Kimball was spawned about 1870 by the Union Pacific Railroad, a little settlement of adobe shacks to house the workers, and a water supply for the steam powered locomotives and residents of the area. Because of the prevalence of antelope, the town was known as Antelopeville.
Mother Lynch, wife of the railroad section foreman, cajoled the company and several section workers who boarded with her, to find a building, a teacher, and money to start a school for her children.
In 1885 Charles Randall, only 19 years old, cranked out a newspaper, "The Nebraska Observer" on an old army press. He described the town as having about 100 inhabitants "...of an energetic and social nature," and noted, a good ten-month school, a Sunday school with library, and several platted additions with free lots offered to anyone who would build upon them.
Because of confusion in 1885 with another town called Antelope, a change of name was suggested. The influence of the railroad can be attested to with the choice of "Kimball." A friend of the Lynch's, Thomas Lord Kimball, general manager on the U.P., would sidetrack his personal car and visit them when passing through town. When the area separated from Cheyenne County in 1888, the county also chose the name.
Along with the Homestead Act, railroad lands were offered for sale. Thousands of immigrants were enticed to "go west." By 1886 Kimball had become a sizable trading center with people arriving on the train daily with their livestock, household goods, and families. The town grew rapidly with new businesses and a fraternal hall for cultural gatherings. Farming was making an appearance in the valley with wheat and sugar beets. There was talk of impounding the surplus waters of the Lodge Pole Creek into a reservoir to be used for irrigation. A district was formed in 1909 for that purpose.
The local economy was boosted by Pat Maginnis' irrigation flume factory. Later, he built the magnificent flume from Oliver Reservoir to connect with miles of irrigation ditches across the valley. This district, disbanded 15-20 years ago, is now a state recreation area, and circle irrigation is used.
After being named county seat, Kimball built its courthouse in the square and then made a $95 appropriation for trees. Early in 1900 a county-wide high school was proposed. Kimball County High School, the first in the state, opened its doors on January 3, 1910.
In 1922 Kimball became a second-class city and elected a mayor. In 1923 in sympathy with the farmers who lost most of their wheat crop, the town sponsored a free lunch and the hotels and cafes served 960 dinners. This was the first "Farmers Day" which is celebrated annually.
Kimball continued its city improvements, encouraged the farmers during drought years, sent young men to the service during two world wars, survived the ups and downs of the economy, and generally prospered with a population in 1950 of about 1,700.
A "second frontier" started when oil was discovered in 1951. This brought hundreds of people to Kimball County. At one time 28 "producers" were operating within the city limits. The town bustled with improvements, paved streets, added schools, businesses, housing additions, and expanded every governmental entity. Within a decade the population was nearly 5,000.

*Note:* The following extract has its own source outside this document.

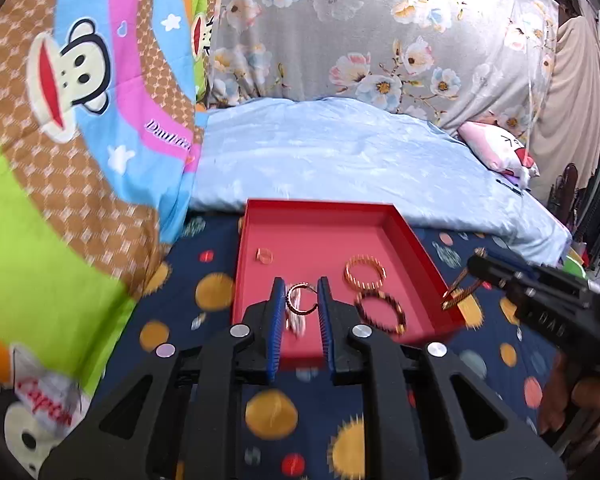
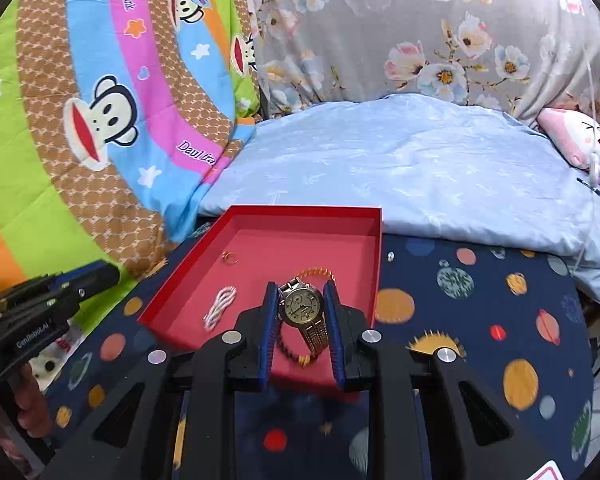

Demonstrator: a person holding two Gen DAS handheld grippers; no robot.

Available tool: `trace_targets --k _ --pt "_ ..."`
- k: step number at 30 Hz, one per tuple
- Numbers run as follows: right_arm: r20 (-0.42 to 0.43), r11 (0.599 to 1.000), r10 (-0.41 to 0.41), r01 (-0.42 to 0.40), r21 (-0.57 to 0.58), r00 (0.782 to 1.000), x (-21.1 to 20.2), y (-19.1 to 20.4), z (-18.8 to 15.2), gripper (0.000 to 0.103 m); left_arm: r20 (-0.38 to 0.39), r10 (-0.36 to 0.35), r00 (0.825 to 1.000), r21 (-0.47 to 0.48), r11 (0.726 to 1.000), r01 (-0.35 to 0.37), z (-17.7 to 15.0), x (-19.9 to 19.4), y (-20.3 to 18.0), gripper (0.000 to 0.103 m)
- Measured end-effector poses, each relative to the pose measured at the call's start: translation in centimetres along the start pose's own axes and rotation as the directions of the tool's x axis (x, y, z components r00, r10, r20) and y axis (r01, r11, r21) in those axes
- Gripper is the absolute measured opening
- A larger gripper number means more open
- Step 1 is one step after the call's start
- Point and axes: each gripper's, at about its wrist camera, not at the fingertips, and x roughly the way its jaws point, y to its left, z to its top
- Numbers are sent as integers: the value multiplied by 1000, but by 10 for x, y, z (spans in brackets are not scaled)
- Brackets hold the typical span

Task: Organize jewelry
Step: 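Carry ring and gold watch into the red tray and open both tools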

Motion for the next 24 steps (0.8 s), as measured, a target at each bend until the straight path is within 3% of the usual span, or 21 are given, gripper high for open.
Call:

In early 1960 a mammoth hole was dug south of town and residents viewed the huge Atlas missile taken to the site. In the next few years, people swarmed into Kimball as 90 Minute Man launch sites were constructed. The impact, on top of the oil boom, overwhelmed the city as it faced added city services, more new schools, and trailer villages to accommodate the influx of families. The city coped as the population climbed to nearly 8,000.
As Kimball completes its first century, the population hovers at 3,000. Now schools operate with smaller classes, merchants emphasize "home-town-loyalty" and boosterism. Oil activity continues quietly, air force vehicles drive daily through the city streets, and people await the impact of the 25% of Kimball County farmland entered in the Conservation Reserve Program. The "Western Nebraska Observer" continues to observe, inform, and chronicle the history of Kimball and its environs.